Ma volonté est d'agir en responsabilité et de sécuriser autant que possible cette pratique. Des comparaisons internationales montrent que certains de nos voisins, au premier rang desquels l'Allemagne et l'Angleterre, ont un recours nettement moins fréquent à la chirurgie bariatrique (Dans l'ensemble des pays où des statistiques sur la chirurgie bariatrique sont disponibles, le nombre d'opérations a été multiplié par 3 entre 2003 et 2011 avec de très fortes disparités selon les pays. Ainsi et à titre d'exemples, des travaux objectivent en 2013 des taux de 16 opérations pour 10 000 habitants en Israël, de 10 en Belgique, de 8 en Suède, de 6 en France, de 4 en Amérique du Nord, Australie/Nouvelle Zélande, Suisse et Pays-Bas, de 2 à 3 en Finlande, Portugal, Islande et Autriche. Ce taux tombe à 1 en Angleterre (où la prévalence de l'obésité est de 10 points plus importante et le nombre d'obèses sévères plus important qu'en France) ou en Allemagne (où la prévalence de l'obésité est la même qu'en France mais les formes morbides plus importantes) ; en notant que, dans ces deux pays, le recours à la chirurgie bariatrique est contingenté ou non remboursé. Il est enfin de 0,5 en Espagne où l'obésité est aussi importante qu'en France).

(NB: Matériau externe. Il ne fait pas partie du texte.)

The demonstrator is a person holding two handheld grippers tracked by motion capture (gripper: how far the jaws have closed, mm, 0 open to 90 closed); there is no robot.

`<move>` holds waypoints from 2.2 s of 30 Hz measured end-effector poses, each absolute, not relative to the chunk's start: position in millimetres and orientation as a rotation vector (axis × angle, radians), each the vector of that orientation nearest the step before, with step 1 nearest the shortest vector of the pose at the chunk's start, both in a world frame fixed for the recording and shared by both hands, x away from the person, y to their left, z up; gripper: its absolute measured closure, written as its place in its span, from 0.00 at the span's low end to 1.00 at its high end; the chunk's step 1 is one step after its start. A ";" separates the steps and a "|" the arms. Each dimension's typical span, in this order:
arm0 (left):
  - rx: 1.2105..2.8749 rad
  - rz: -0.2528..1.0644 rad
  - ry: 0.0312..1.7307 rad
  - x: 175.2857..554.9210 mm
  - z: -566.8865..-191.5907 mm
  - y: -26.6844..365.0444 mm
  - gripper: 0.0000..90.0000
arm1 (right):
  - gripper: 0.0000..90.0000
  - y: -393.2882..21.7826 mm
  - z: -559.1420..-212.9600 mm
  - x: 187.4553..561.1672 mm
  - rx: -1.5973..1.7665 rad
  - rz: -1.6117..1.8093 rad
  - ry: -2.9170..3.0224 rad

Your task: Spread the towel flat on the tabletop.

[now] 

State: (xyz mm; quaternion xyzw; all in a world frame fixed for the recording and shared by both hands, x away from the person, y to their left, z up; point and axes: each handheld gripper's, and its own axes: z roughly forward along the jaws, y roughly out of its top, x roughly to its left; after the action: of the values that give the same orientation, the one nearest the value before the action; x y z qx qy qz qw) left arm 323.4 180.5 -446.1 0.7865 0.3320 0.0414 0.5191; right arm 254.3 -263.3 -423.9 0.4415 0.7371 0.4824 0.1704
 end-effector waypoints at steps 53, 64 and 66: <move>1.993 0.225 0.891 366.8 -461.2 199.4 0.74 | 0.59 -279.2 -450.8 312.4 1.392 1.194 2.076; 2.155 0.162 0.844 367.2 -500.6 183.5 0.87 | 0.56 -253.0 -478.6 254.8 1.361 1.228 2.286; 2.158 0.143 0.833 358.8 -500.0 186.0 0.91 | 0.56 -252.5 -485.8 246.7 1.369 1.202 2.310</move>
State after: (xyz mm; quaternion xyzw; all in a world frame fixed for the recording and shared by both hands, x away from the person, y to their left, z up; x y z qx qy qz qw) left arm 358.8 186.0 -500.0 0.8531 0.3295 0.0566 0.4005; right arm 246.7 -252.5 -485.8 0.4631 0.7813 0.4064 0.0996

Un acte chirurgical ne saurait être un réflexe et encore moins une pratique banale ou anodine, excluant spontanément des approches moins radicales.
Des critères de qualité seront dorénavant nécessaires pour pratiquer la chirurgie bariatrique et ces critères seront rendus publics et opposables. Cela participe d'une appropriation des bonnes pratiques et d'une meilleure information des patients.
Je l'annonce donc aujourd'hui devant vous : l'activité de chirurgie de l'obésité fera l'objet d'une autorisation spécifique donnée aux établissements de santé autour de critères qualité soigneusement définis. Des seuils d'activité seront fixés dans ce cadre-là.
3- Centres spécialisés de l'obésité
Nous ne sommes pas partis d'une page blanche.
La feuille de route s'inscrit dans la suite du rapport de l'IGAS remis en janvier 2018 sur la chirurgie de l'obésité, pour améliorer la pertinence des interventions ainsi que le suivi des personnes opérées au regard des complications post-opératoires.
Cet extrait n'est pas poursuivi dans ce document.